Debate could avert climate fiasco

JAE CHUNG / THE FLAT HAT

In his seminal work, “On Liberty”, John Stuart Mill argued that a process of free discussion and inquiry was the only sure way to gain knowledge. These ideas are paralleled in the First Amendment of the U.S. Constitution and Oliver Wendell Holmes’ ‘marketplace of ideas.’ This commitment to consensus through debate, while deeply ingrained in the political culture of the United States, is nevertheless under threat from the gaping partisan rift in contemporary America. What use is this discussion when it seems that different political sides aren’t even speaking the same language?

An excellent illustration of this phenomenon occurred in early February, when Rep. Alexandria Ocasio-Cortez and Sen. Ed Markey released a proposal calling for a Green New Deal. The response was all too predictable, with liberal news sources heralding the plan as a panacea for America’s ills and conservative media decrying it as a socialist disaster. Response to the Green New Deal is best understood in a political context where the environment is a partisan issue. Even if, like House Speaker Nancy Pelosi, you think that the proposal is rather farfetched, it is clear that the future of environmental policy in the United States is heading in a progressive direction. Indeed, it is all too easy for liberals to slip into a smug contentment on the right side of history. For the Earth’s sake, they must not.

Saving the environment is not a priority that appeals only to Democrats. A Pew Research Center poll in 2016 found that around 75 percent of Americans think that the country “should do whatever it takes to protect the environment.” Even with a broad partisan spilt, Republicans still had a majority in favor of the statement. Who are these Republicans and what do they believe? In the early 2000s, Rod Dreher created the term “crunchy conservative” to describe a subset of Republicans who endorsed typically liberal environmental views, who did so for a variety of religious, aesthetic and cultural reasons. A powerful strain of intellectual thought in the conservative movement fears that the uncontrolled economic growth will undermine the stability of traditional values, which include both family and nature. The fictional works of J. R. R. Tolkien provide a vivid example of such traditionalism, if one calls to mind the sharp contrast that Tolkien draws between the contentedly pastoral Shire and Saruman’s rapacious industrialization.

A seemingly more difficult case is that of the free market wing of the Republican Party. Yet here there is a case to be made for environmentalism. In a 2011 article in the Wall Street Journal, Terry Anderson argued for a Green Tea Party that would espouse the principles of free market environmentalism. Anderson pointed to policies such as economical use of extensive federal lands, water markets and fishery shares that would be more environmentally effective and less economically burdensome than current government solutions. This theorizing is not mere wishful thinking. Debbie Dooley, one of 22 founding members of the Tea Party, is a passionate advocate for renewable energy, particularly solar panels.

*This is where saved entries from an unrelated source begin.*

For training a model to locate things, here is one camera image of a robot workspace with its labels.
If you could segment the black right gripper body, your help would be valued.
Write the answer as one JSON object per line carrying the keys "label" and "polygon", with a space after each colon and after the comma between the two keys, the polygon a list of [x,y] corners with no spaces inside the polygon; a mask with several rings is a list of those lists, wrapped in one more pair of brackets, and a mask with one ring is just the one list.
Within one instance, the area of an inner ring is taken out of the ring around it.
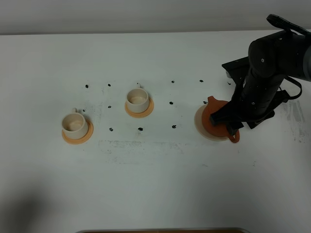
{"label": "black right gripper body", "polygon": [[236,122],[259,122],[271,111],[270,105],[281,83],[288,76],[275,74],[264,78],[248,71],[243,83],[236,87],[232,101],[232,116]]}

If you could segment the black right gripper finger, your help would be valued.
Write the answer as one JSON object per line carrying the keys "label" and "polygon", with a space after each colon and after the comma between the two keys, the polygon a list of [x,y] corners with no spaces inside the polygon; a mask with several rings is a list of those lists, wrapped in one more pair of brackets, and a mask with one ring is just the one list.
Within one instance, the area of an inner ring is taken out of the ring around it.
{"label": "black right gripper finger", "polygon": [[240,128],[243,128],[244,125],[242,123],[228,123],[226,125],[227,131],[231,136],[234,136]]}
{"label": "black right gripper finger", "polygon": [[232,101],[217,100],[211,106],[210,122],[213,126],[226,124],[240,126],[241,120],[237,116],[237,109]]}

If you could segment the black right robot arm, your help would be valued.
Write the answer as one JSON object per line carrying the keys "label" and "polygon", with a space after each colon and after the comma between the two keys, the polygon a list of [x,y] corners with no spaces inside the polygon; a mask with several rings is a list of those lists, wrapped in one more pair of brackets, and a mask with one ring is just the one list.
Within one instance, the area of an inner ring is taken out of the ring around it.
{"label": "black right robot arm", "polygon": [[247,57],[222,65],[236,87],[230,101],[208,98],[202,125],[211,135],[237,142],[243,123],[253,129],[281,103],[301,96],[281,90],[283,80],[298,88],[299,79],[311,80],[311,33],[277,15],[266,19],[280,31],[254,40]]}

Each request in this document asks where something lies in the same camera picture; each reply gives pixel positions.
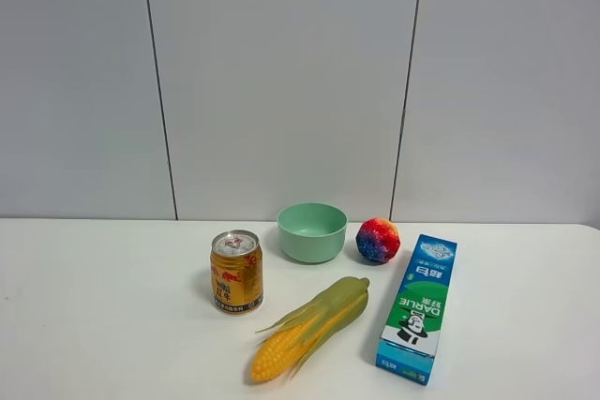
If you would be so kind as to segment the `rainbow coloured ball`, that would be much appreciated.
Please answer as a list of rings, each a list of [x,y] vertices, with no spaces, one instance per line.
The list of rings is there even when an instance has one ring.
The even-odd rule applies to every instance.
[[[398,228],[384,218],[365,221],[355,236],[359,254],[371,262],[385,264],[400,249]]]

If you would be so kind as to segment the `green plastic bowl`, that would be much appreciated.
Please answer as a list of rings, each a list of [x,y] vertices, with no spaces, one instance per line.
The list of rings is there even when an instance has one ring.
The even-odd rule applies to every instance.
[[[337,207],[317,202],[284,208],[277,216],[278,244],[296,261],[317,264],[334,259],[345,245],[347,216]]]

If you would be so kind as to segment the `gold Red Bull can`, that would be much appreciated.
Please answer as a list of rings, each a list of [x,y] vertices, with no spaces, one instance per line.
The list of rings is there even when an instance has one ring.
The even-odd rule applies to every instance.
[[[263,252],[248,230],[220,233],[211,244],[211,285],[218,310],[244,315],[263,302]]]

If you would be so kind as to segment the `toy corn cob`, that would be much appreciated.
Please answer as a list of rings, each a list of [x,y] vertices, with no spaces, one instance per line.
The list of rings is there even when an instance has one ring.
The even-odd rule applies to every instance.
[[[250,363],[250,381],[262,384],[284,374],[294,377],[331,337],[363,314],[369,286],[366,277],[342,277],[269,326],[273,333],[259,345]]]

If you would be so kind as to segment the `Darlie toothpaste box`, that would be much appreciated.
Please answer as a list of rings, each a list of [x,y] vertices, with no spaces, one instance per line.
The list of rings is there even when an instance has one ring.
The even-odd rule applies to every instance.
[[[379,339],[380,368],[428,384],[457,247],[454,242],[419,236]]]

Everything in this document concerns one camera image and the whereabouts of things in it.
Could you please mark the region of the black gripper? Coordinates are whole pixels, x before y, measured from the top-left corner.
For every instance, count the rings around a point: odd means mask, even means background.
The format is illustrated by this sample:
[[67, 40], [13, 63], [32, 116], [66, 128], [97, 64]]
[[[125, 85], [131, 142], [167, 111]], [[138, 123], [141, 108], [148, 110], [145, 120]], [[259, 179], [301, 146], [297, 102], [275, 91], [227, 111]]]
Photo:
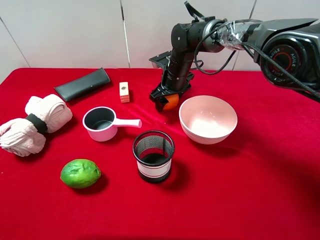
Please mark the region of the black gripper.
[[161, 82], [149, 95], [151, 101], [155, 101], [155, 108], [162, 112], [169, 103], [166, 96], [179, 95], [180, 97], [191, 87], [190, 81], [194, 78], [192, 72], [184, 76], [176, 76], [168, 69], [164, 70]]

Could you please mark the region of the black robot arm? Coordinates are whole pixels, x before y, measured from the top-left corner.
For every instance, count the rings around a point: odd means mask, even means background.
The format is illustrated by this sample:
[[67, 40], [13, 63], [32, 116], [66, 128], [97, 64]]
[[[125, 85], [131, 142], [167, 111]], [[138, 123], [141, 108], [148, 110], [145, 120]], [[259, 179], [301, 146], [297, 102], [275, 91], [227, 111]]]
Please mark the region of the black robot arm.
[[315, 18], [227, 21], [195, 18], [176, 24], [172, 50], [151, 58], [162, 69], [161, 81], [149, 98], [161, 112], [177, 106], [191, 87], [192, 69], [200, 70], [200, 52], [245, 51], [273, 85], [320, 99], [320, 24]]

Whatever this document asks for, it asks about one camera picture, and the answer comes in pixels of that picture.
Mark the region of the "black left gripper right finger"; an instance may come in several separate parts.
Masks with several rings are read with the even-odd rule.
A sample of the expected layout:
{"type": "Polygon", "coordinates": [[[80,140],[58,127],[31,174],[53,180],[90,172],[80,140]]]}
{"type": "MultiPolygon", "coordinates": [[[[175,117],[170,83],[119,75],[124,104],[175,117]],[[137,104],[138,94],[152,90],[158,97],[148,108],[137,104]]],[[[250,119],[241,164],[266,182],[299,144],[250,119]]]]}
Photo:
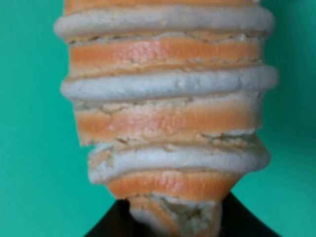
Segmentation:
{"type": "Polygon", "coordinates": [[[222,202],[221,237],[280,237],[252,214],[232,193],[222,202]]]}

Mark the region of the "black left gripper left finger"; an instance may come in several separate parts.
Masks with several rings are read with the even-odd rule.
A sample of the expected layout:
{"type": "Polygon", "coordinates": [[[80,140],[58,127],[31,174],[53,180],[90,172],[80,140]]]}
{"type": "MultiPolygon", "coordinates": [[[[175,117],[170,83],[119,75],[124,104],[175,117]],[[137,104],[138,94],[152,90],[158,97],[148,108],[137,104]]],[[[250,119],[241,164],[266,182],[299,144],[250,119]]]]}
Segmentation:
{"type": "Polygon", "coordinates": [[[85,237],[147,237],[148,228],[129,212],[127,200],[117,200],[85,237]]]}

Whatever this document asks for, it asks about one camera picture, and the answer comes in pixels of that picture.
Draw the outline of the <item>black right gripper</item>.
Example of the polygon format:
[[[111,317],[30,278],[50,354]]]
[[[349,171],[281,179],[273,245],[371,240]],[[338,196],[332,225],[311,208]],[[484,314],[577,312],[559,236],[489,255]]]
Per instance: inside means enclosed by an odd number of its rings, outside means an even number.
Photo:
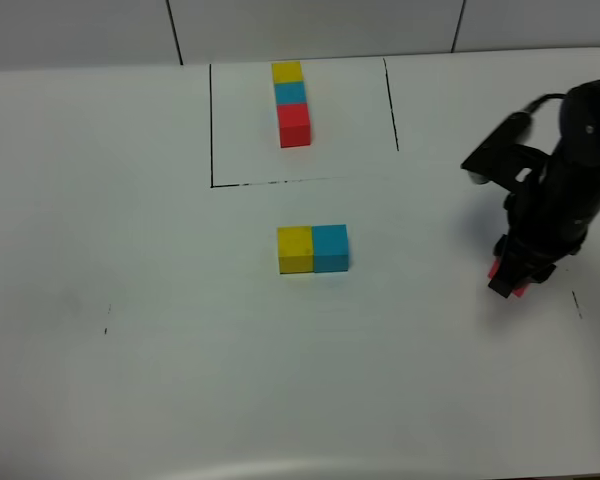
[[[494,247],[500,266],[488,283],[504,298],[521,285],[548,280],[555,262],[579,251],[600,212],[600,165],[569,161],[562,149],[524,152],[544,164],[505,199],[509,231]]]

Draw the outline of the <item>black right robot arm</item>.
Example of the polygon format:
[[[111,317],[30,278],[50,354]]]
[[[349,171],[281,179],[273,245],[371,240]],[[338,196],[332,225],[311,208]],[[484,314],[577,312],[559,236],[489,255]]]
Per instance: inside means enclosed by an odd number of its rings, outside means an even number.
[[[600,79],[561,97],[552,153],[513,142],[497,176],[507,180],[508,232],[494,248],[489,286],[504,298],[540,284],[581,249],[600,213]]]

While the Tea Party’s influence on Republicans has waned in recent years, it remains important in its complex relationship with Trump’s populism.

I do not claim that political consensus on environmental policy will be easy to attain. I do hope to show that underlying intellectual sympathies demonstrate a shared valuing of the environment and make a positive outcome possible. The difficult work is to give political groups a common language which they can use to generate a robust and productive policy debate. Whether the goal be environmental justice, Biblical stewardship or liberty, Americans have powerful reasons to act together to save the environment. It can be done.